ZIM backend : Cache the directory entry list

mossroy commented 8 years ago

To improve performance

sharun-s commented 7 years ago

If the cache is maintained only during asset loading and then thrown away there is some nice article loading speed up to be gained.

I noticed this while playing around with replacing util.readFileSlice with XHR range requests. For example when I load the wikipedia article for Paris I was seeing ~14000 requests in the network tab of devtools. Just total read time was 30-35s. This didn't make any sense as there were only 281 images to be loaded. So on avg there were ~50 read requests per image. And most of the images are really small (flags, icons etc). So where were all the reads coming from?

Binary search.

Since the zim article count is 1.7 million binary search requires on avg log2(1.7 million) steps or around 20 calls to getDirEntfromtitle (which itself is a 2 step process of reading index followed by reading dirent). So what happens if a temporary cache ( a Map of url\index -> dirent) is maintained just for the image loading process 14000 requests fell to 4000. And time fell from 30-35s fell to 9-11s.

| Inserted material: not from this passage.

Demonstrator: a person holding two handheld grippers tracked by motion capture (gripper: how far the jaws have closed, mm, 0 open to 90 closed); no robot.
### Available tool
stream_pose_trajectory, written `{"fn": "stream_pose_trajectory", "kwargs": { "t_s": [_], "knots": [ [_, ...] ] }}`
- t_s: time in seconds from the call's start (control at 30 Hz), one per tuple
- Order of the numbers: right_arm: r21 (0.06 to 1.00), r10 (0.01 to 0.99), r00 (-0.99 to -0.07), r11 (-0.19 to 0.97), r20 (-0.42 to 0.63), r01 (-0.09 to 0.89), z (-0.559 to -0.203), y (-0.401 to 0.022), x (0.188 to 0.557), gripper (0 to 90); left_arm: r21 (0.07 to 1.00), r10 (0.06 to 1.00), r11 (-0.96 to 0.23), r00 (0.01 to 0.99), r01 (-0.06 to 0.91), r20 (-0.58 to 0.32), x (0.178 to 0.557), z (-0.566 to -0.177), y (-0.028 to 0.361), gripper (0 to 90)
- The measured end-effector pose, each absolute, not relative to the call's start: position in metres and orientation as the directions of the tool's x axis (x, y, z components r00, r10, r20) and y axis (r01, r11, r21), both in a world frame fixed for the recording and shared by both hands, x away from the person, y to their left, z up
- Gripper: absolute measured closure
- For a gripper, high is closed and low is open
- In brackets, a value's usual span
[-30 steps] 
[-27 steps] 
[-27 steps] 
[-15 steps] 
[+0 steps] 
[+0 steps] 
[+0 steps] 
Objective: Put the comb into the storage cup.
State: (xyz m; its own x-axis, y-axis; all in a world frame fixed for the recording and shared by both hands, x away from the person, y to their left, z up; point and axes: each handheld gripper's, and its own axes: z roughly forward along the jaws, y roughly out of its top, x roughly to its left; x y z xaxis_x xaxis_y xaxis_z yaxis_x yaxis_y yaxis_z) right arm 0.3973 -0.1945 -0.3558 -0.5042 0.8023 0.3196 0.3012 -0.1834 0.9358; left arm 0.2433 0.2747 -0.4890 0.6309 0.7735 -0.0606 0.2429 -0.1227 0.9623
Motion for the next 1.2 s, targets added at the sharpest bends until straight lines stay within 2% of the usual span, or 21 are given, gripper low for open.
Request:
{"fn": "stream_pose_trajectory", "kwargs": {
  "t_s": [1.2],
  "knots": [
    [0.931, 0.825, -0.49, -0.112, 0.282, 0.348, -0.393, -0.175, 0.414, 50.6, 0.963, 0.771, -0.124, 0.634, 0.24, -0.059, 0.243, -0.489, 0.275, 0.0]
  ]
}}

I haven't confirmed this, but it is probably because most of the assets of a given page are all stored close together in the zim, so a whole lot of binary search steps(if cached) don't get repeated. The cache size for a large page like Paris was about 3 MB.

I made a note of this here instead of opening another issue, so any dirent caching related comments are in one place. There are further ways to optimize this. Will leave notes in #240 as these two issues are interconnected.

mossroy commented 7 years ago

Very interesting investigation. It would be great to improve performance, which is very bad for now (compared to the native libzim implementation).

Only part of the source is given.